Benchmark crude oil prices declined on markets in New York and London on Mar. 8 following comments that officials from the US and China have yet to schedule a summit to resolve their trade dispute (OGJ Online, Mar. 8, 2019).
Terry Branstad, US envoy to Beijing, said negotiators continue trying to work out differences, including details on enforcement of any eventual deal. While saying progress has been made in the ongoing trade talks, Branstad also said more progress is needed before a summit date is set.
“The market is concerned about the economic outlook and that’s weighing on risk assets,” said Giovanni Staunovo, UBS Wealth Management analyst. “There is a recession risk, which could hurt oil demand.”
Also last week, the European Central Bank cut its 2019 growth forecast to 1.1% from 1.7%. Previously, the Organization for Economic Cooperation and Development downgraded its growth forecasts for the G20.

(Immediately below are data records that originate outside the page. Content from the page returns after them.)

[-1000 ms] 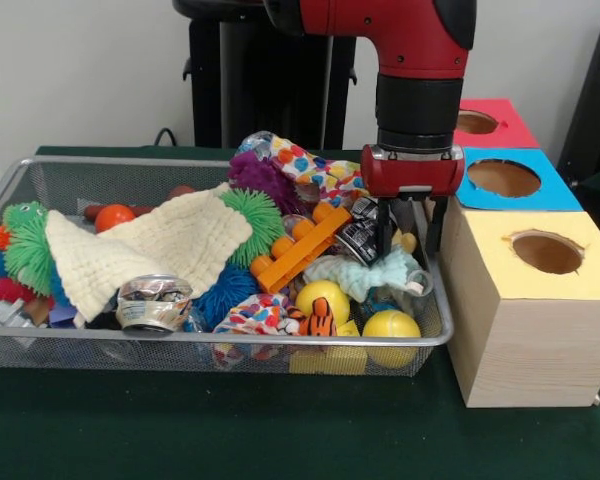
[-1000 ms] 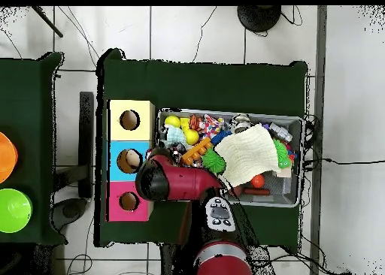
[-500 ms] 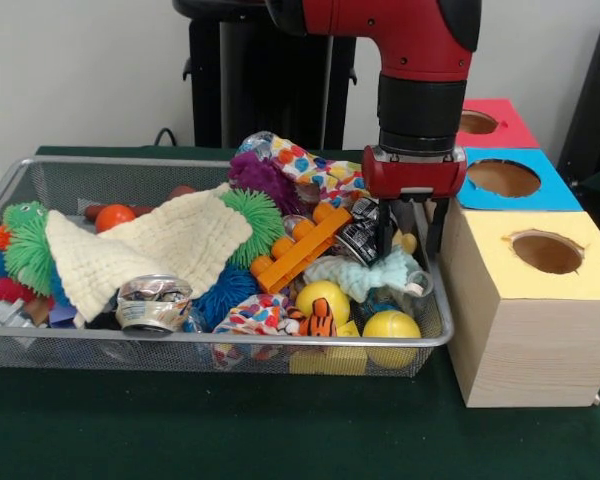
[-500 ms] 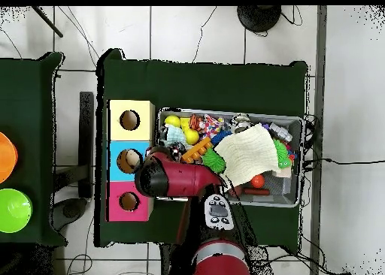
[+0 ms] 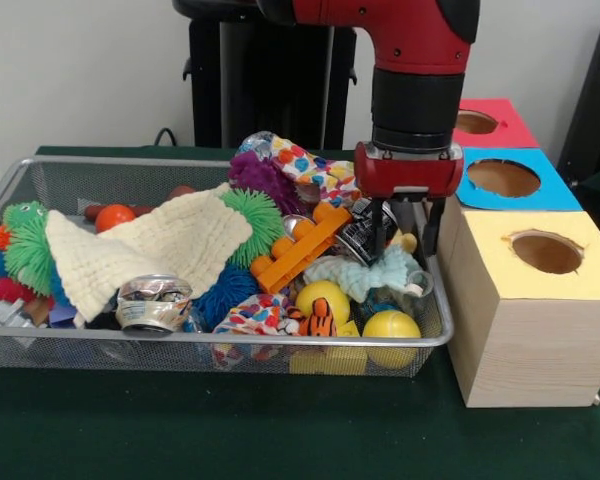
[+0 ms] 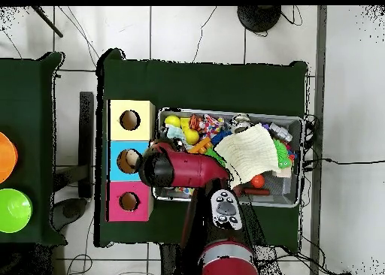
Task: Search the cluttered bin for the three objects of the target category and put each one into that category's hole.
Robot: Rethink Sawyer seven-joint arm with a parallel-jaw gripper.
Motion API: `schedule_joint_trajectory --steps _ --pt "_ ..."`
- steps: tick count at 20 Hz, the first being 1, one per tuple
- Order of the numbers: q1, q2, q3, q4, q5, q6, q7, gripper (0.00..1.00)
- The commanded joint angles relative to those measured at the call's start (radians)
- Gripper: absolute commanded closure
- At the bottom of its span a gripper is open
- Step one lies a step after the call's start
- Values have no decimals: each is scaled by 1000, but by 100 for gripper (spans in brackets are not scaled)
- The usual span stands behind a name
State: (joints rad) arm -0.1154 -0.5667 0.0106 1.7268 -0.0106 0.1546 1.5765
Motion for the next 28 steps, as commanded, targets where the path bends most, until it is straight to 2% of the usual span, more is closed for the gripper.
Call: schedule_joint_trajectory --steps 1,8,17,21,28 --pt "-63 -45 68 -105 -63 155 -18 0" --pt "-90 -80 78 -115 -89 214 -38 0" --pt "-42 3 98 -70 -87 94 71 0" --pt "-59 41 141 -44 -95 68 62 0" --pt "-75 39 168 28 -114 39 83 0"
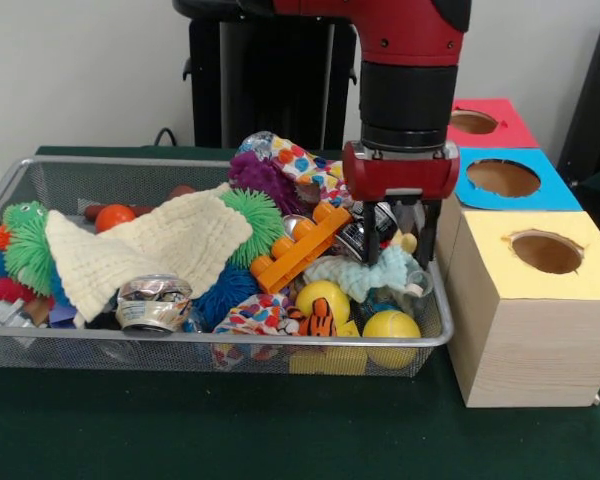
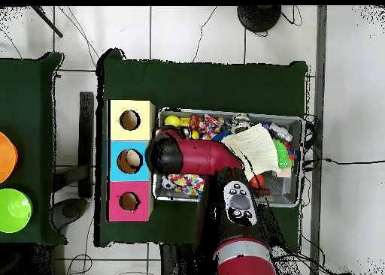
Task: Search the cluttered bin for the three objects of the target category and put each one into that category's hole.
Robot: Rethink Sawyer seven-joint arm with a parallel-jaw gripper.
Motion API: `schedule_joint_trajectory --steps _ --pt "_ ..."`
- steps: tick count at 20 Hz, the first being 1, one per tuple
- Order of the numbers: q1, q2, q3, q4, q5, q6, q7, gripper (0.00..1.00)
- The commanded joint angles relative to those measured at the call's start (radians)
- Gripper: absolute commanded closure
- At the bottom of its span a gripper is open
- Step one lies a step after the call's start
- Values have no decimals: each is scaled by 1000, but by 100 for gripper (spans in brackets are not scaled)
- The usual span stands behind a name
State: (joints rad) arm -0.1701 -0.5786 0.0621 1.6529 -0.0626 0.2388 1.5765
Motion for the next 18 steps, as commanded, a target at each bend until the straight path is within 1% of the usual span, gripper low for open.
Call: schedule_joint_trajectory --steps 1,8,14,18 --pt "-20 51 115 106 -66 -48 86 0" --pt "-26 72 119 80 -74 -49 86 0" --pt "-16 70 104 86 -83 -69 109 0" --pt "-45 72 117 71 -94 -50 80 0"
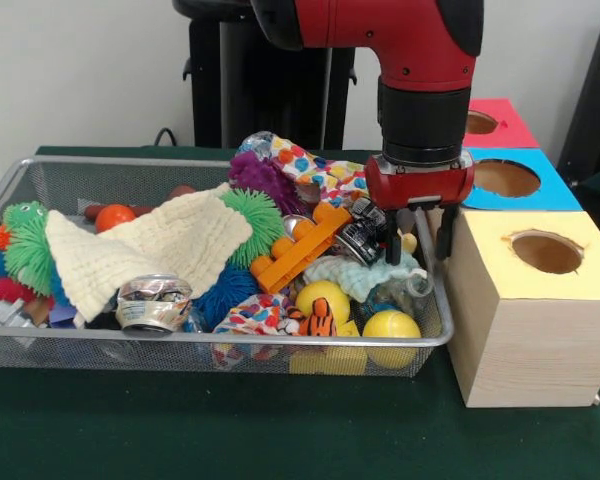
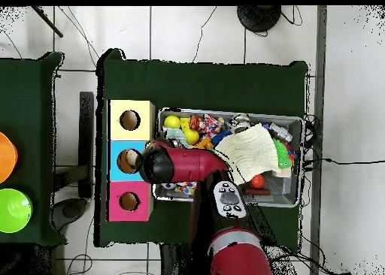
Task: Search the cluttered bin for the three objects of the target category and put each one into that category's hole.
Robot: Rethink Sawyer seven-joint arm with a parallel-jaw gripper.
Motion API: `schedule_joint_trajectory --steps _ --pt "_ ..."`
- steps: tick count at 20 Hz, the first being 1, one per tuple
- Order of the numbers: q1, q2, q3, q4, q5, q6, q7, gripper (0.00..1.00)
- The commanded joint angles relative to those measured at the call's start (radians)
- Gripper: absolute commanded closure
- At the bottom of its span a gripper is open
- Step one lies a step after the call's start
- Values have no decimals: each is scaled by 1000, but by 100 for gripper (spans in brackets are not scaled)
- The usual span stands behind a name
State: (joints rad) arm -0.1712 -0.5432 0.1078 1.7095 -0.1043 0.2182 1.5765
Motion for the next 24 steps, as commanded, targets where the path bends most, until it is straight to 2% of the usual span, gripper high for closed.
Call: schedule_joint_trajectory --steps 1,8,14,21,24 --pt "-54 30 74 13 -54 -19 69 0" --pt "-110 -45 82 12 -66 62 8 0" --pt "-105 -48 75 -36 -66 90 6 0" --pt "-79 -50 69 -8 -62 65 40 0" --pt "-51 -29 69 -38 -52 79 45 0"
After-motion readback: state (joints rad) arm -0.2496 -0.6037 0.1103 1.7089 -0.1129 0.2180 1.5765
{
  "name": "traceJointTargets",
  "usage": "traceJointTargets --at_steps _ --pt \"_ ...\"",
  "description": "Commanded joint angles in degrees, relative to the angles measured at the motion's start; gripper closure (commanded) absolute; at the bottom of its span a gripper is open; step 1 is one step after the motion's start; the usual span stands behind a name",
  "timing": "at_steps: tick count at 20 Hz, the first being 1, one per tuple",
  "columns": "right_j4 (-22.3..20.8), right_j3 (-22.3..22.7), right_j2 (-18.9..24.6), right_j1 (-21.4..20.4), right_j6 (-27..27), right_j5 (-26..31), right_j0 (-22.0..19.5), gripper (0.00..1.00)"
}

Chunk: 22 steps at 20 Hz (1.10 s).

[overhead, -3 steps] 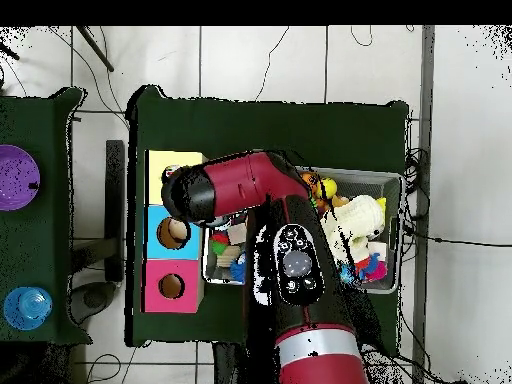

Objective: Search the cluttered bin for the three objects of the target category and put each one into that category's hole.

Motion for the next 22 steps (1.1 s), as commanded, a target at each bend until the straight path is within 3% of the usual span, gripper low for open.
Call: traceJointTargets --at_steps 1,11,22 --pt "-3.26 -3.06 -1.69 -0.64 -4.37 8.54 -0.43 1.0" --pt "-3.2 -5.31 -2.42 -0.14 -3.77 10.43 0.1 1.0" --pt "-3.88 -3.78 -6.48 -0.56 4.26 3.65 2.36 1.0"
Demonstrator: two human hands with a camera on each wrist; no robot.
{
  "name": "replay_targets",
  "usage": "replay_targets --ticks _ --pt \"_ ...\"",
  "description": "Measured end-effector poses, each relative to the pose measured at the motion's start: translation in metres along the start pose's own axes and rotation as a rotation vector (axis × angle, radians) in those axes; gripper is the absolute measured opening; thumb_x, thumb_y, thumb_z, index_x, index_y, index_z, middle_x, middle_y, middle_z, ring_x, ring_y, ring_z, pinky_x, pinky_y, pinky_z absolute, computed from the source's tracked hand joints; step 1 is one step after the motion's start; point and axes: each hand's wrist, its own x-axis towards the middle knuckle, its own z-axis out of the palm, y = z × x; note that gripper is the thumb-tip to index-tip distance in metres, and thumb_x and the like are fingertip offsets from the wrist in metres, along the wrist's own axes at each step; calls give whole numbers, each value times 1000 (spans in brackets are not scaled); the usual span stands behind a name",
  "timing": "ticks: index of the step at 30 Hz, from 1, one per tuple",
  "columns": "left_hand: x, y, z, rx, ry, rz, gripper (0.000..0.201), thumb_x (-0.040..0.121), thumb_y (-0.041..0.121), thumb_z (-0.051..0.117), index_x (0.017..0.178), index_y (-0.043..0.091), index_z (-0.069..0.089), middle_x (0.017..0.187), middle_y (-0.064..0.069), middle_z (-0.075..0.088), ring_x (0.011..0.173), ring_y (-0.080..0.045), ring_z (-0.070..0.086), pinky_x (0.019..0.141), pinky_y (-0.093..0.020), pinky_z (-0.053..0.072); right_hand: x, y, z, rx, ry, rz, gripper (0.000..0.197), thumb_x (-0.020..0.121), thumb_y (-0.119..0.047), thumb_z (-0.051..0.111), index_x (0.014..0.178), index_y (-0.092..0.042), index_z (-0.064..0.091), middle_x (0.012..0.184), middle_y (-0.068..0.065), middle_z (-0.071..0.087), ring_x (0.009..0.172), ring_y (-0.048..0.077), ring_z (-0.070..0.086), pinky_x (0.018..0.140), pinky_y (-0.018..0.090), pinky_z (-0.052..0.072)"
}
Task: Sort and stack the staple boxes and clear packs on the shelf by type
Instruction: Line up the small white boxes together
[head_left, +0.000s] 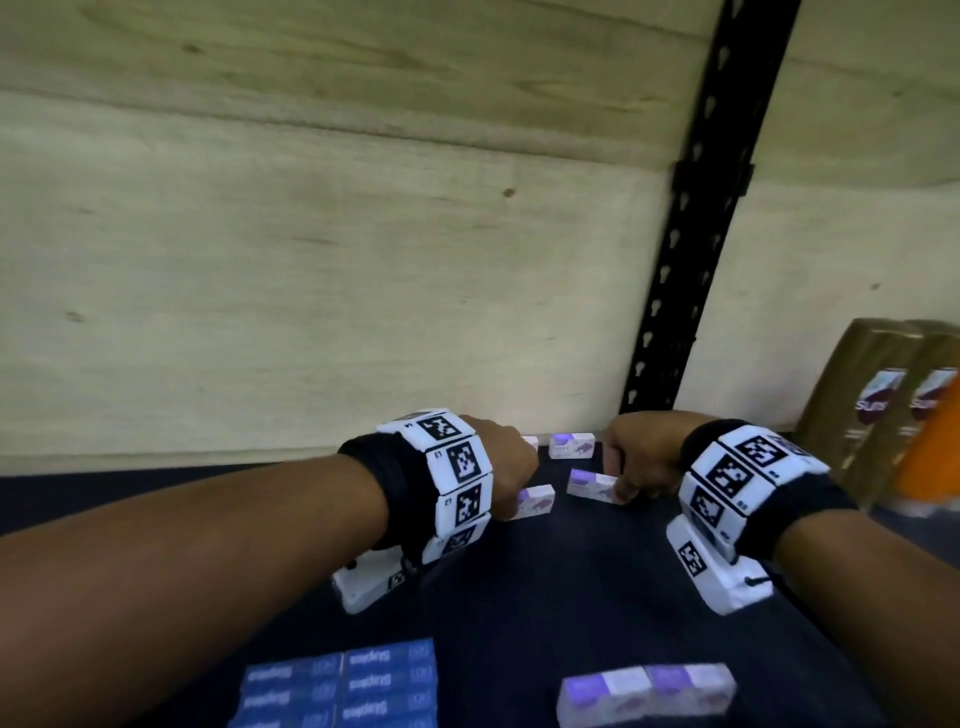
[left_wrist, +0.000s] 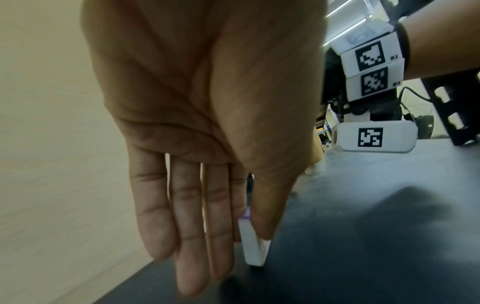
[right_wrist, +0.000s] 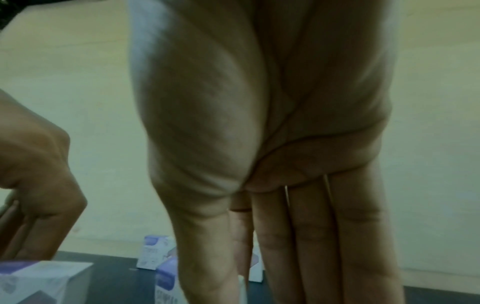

Chinese government data said China’s February exports dropped 20.7% compared with the same time a year ago. Oil prices came under downward pressure because China’s export figures were weaker than expected, analysts said.
Separately, Baker Hughes reported the US drilling rig count is down 11 units to 1,027 rigs working for the week ended Mar. 8. The count is up 43 units from the 984 rigs working this time a year ago (OGJ Online, Mar. 8, 2019).